> Your instructions
I would like each line of the data that holds the word "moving" copied out.

(Recorded data)
-=-=-

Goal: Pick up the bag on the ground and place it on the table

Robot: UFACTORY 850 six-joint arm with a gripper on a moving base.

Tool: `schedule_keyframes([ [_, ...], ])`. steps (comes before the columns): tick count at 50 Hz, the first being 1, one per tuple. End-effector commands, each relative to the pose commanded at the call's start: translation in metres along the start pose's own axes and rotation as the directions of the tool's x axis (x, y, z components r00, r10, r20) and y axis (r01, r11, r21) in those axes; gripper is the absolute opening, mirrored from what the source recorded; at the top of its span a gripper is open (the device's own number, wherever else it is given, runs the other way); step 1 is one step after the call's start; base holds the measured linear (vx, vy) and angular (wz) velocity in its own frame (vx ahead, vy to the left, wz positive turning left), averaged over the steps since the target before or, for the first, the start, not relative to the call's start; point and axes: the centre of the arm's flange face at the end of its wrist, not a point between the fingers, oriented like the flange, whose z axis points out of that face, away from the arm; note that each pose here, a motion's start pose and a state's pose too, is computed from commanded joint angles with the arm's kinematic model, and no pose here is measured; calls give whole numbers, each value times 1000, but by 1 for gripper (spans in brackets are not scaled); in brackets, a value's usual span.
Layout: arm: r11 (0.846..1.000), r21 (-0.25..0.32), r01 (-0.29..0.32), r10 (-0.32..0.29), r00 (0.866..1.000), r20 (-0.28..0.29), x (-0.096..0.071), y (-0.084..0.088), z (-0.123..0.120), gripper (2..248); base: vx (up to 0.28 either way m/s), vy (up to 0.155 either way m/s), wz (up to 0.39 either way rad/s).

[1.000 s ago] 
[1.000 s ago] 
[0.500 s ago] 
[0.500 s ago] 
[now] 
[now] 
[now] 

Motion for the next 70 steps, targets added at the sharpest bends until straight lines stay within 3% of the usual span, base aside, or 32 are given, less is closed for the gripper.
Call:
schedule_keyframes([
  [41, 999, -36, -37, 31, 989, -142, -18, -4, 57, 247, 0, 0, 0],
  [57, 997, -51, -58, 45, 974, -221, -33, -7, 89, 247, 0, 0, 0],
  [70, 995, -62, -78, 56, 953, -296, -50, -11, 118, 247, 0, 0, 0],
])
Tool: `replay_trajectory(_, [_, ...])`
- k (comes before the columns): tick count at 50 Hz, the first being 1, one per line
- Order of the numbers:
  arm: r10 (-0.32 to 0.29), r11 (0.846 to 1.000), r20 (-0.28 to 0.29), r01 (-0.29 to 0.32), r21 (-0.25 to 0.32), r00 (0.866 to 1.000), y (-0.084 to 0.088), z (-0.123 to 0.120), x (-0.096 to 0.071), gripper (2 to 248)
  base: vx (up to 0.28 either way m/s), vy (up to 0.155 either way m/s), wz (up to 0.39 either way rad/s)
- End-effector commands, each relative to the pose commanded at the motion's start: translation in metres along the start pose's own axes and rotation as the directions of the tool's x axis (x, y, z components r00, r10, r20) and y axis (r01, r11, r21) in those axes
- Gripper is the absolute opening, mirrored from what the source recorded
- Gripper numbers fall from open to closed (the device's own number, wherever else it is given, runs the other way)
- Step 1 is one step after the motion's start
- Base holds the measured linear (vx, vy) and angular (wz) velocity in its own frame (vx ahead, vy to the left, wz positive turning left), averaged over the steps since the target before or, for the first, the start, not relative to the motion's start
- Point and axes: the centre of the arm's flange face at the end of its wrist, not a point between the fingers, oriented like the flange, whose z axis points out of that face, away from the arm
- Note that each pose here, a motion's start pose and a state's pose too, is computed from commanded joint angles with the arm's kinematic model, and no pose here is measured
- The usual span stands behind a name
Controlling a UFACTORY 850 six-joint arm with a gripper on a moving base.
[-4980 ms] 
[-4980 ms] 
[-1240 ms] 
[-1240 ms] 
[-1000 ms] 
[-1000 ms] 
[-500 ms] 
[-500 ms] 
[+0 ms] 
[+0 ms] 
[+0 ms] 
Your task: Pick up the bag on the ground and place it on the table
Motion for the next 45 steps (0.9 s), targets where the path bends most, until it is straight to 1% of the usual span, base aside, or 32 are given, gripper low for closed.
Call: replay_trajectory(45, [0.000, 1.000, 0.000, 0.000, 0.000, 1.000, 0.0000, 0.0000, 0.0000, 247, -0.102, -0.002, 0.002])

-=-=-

> Answer section
Robot: UFACTORY 850 six-joint arm with a gripper on a moving base.
Controlling a UFACTORY 850 six-joint arm with a gripper on a moving base.

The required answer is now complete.